Laksamy Voralath (L) at his home in Nabor Village, Savanakhet Province, Laos. Three years ago, while digging for scrap metal, he struck a bomblet which exploded claiming his right eye and two fingers on his left hand. Hours later, doctors had to amputate his right hand. He has since become an international advocate for the ban.

Last week, representatives from 121 countries gathered in the Lao People's Democratic Republic to discuss how they could rid the world of cluster munitions.

The First Meeting of States Parties to the Convention on Cluster Munitions gathered 108 signatories to a treaty that effectively bans the production, use and transfer of the weapons. Forty of those countries have already ratified the international treaty, which went into force on August 1 of this year.

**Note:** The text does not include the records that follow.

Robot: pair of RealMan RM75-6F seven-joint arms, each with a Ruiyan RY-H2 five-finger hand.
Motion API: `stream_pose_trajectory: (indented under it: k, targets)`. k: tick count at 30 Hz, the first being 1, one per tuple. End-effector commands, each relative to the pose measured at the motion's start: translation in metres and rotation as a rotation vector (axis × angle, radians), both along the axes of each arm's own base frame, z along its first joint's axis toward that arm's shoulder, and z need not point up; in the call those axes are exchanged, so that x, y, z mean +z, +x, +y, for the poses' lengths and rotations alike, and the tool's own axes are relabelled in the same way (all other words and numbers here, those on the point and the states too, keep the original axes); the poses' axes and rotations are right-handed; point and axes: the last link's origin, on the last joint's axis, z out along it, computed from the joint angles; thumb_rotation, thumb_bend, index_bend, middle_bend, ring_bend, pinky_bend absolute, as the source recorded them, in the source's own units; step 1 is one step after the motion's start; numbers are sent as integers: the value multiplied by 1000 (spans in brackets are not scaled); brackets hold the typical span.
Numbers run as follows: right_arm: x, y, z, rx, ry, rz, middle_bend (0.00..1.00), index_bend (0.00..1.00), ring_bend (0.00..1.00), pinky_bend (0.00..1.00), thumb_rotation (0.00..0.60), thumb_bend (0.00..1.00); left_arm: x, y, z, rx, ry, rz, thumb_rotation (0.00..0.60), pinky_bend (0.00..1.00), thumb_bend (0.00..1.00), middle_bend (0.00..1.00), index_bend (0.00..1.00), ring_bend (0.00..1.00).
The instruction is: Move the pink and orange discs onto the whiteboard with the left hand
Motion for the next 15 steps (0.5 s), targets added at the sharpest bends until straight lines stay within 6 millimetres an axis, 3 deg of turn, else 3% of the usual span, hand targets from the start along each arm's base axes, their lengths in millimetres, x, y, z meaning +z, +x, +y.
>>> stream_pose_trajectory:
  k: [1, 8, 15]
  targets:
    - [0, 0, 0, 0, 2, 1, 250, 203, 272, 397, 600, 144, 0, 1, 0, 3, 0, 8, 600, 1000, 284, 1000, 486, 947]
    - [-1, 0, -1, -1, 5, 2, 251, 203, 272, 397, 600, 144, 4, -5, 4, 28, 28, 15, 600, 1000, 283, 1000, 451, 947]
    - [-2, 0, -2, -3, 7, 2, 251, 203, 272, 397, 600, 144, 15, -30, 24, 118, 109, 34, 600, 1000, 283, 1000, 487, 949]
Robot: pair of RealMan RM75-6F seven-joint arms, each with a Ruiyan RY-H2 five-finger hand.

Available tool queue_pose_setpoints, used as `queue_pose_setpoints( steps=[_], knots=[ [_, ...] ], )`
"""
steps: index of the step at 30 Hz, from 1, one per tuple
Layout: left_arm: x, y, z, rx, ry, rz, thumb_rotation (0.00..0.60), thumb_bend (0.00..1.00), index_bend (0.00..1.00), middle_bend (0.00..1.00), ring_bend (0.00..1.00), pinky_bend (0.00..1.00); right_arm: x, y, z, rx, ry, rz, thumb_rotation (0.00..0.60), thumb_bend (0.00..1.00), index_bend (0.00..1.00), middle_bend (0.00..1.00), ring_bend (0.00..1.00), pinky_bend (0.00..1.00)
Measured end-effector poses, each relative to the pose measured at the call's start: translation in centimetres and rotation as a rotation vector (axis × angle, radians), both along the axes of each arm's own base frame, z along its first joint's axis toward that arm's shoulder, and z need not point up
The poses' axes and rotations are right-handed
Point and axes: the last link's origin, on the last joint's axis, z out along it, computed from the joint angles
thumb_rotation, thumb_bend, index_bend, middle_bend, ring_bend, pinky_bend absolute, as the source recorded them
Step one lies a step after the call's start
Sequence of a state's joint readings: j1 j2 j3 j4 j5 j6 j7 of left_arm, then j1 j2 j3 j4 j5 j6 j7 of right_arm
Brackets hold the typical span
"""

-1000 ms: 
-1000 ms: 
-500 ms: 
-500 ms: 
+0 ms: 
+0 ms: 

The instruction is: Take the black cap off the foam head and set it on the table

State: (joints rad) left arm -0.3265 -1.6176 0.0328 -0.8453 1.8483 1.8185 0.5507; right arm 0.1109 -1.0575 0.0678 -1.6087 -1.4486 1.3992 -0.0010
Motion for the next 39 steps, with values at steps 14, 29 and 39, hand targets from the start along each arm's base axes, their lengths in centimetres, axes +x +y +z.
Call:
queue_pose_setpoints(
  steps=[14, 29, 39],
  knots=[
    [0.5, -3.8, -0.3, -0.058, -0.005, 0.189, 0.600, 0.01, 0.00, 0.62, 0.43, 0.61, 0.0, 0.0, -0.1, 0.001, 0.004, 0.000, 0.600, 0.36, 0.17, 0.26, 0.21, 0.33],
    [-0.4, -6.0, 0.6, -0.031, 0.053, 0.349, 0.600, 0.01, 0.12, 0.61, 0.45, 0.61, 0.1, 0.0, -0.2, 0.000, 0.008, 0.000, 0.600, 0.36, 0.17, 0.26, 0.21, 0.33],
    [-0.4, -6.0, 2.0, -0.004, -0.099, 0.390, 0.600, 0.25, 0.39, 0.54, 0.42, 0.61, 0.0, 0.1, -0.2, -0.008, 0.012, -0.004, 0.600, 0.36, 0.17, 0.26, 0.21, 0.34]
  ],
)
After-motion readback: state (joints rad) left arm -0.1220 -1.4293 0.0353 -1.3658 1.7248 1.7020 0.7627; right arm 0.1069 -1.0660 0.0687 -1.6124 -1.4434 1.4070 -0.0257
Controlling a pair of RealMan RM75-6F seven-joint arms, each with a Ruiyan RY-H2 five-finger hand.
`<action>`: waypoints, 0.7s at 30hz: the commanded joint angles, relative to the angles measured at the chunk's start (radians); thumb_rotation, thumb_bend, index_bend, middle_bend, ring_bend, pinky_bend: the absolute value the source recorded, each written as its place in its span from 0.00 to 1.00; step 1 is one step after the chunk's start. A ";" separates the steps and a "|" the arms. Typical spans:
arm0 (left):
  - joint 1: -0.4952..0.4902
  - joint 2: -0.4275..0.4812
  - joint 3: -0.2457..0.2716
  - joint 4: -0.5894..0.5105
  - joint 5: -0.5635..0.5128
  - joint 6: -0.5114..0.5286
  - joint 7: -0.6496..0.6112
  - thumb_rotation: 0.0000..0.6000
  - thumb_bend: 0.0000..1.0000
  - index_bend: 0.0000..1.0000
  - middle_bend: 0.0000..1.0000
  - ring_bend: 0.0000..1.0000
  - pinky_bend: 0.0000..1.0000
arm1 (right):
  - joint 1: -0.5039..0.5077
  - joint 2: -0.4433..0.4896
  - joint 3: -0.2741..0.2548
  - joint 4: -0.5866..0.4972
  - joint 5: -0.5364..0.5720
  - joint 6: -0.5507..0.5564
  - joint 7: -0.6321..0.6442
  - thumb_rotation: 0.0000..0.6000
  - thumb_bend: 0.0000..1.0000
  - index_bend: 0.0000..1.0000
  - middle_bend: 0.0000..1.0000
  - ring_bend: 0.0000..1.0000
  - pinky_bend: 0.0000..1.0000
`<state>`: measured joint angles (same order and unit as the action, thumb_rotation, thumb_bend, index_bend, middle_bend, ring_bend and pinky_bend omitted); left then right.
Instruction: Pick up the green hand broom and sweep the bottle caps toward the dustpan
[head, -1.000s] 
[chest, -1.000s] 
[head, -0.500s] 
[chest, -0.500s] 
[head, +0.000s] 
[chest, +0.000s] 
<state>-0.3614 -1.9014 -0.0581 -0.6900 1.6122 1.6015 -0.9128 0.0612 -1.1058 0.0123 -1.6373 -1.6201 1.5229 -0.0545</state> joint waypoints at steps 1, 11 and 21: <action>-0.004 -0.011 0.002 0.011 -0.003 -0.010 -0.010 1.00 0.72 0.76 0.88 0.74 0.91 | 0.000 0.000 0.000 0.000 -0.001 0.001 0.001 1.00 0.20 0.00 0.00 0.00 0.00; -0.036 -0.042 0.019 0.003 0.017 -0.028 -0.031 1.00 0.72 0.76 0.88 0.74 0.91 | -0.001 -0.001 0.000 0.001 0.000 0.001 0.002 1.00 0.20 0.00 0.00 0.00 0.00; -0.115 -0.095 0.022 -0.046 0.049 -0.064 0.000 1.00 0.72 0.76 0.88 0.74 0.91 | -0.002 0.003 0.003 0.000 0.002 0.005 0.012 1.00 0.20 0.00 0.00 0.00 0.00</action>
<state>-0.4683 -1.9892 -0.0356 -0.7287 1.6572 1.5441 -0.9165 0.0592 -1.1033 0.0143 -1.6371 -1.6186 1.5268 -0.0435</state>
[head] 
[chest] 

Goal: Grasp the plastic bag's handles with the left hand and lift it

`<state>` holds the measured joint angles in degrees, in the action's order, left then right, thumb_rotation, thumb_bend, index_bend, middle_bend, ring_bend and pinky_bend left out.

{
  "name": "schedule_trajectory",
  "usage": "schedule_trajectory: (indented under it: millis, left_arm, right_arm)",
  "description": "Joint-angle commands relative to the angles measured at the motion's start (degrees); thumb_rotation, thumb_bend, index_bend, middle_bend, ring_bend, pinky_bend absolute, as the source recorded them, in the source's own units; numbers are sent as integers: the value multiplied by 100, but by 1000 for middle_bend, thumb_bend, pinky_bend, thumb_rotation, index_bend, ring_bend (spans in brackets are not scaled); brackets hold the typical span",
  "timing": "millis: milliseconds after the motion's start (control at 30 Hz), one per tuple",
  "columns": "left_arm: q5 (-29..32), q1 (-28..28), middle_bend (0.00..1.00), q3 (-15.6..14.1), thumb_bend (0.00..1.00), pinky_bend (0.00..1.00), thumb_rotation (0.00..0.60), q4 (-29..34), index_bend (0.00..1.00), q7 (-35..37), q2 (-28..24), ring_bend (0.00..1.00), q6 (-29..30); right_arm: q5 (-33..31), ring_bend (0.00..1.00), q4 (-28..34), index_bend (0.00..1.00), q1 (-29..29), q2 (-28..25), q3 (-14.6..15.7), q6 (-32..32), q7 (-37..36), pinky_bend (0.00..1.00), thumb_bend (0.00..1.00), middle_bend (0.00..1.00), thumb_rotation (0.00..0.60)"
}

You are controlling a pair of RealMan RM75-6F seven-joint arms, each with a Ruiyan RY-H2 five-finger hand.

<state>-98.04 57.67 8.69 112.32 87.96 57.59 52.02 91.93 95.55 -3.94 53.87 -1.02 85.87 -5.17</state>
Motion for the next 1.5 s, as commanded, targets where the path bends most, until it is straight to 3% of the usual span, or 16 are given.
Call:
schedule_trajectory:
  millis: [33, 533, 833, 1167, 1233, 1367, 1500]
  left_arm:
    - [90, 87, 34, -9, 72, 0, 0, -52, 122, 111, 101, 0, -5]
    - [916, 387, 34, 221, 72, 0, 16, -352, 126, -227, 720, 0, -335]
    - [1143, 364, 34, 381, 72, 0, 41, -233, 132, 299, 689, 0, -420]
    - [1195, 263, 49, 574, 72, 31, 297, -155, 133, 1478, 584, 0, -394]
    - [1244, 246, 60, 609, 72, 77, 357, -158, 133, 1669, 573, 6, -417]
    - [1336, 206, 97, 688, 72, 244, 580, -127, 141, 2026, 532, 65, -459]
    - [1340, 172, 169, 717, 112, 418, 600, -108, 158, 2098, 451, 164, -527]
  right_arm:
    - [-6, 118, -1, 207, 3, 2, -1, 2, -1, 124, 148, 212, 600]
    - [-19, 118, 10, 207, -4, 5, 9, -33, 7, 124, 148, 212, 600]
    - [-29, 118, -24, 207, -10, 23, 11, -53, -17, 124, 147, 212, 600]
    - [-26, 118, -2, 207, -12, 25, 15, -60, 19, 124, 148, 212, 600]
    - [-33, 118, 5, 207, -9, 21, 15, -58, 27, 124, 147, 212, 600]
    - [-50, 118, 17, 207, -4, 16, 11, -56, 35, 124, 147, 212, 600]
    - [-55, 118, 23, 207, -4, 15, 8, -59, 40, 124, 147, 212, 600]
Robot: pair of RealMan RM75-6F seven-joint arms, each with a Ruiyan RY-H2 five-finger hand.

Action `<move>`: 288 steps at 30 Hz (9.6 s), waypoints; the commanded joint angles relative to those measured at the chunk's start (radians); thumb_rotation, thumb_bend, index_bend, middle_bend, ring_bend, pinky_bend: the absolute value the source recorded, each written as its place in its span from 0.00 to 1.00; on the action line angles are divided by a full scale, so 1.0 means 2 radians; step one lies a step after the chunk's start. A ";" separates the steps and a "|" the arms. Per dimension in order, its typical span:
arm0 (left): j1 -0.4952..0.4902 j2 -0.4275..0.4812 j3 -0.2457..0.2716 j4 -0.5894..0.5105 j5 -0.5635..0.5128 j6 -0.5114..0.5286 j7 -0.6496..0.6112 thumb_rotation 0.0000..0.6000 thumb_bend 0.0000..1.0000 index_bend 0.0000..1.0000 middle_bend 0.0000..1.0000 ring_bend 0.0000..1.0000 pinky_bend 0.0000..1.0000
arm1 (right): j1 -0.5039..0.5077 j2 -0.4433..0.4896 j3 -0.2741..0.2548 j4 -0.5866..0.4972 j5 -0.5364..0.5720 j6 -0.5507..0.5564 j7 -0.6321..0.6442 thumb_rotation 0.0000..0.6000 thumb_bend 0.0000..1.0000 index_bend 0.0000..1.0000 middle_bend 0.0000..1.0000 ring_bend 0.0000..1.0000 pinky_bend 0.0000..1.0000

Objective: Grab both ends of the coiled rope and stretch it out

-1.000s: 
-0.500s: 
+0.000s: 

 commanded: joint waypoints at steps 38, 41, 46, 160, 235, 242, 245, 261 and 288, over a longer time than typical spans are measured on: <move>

Before the meeting concluded in Vientiane, a 10-year-old Laotian girl was killed while playing with an unexploded bomblet on her way home from school. Her sister, 15, survived with serious injuries.

After more than a half-century of development, cluster munitions - weapons that scatter multiple bombs or bomblets over a target area continue to kill innocent people.

After being dispersed over a battlefield many sub-munitions remain in the ground as duds. They can lie there for generations, waiting to be disturbed by a campfire, a farmer's hoe or a child's hand.

Nowhere is the problem worse than in Southeast Asia, where the US dropped a combined payload of 383 million sub-munitions on Laos, Cambodia and Vietnam from 1965- 1975.

The US state department estimates that three out of ten failed to explode.

Laos leads the fight

Laos has become the poster child of the Convention on Cluster Munitions - strong evidence that the weapons do not serve a legitimate military purpose and inevitably result in unconscionable civilian casualties.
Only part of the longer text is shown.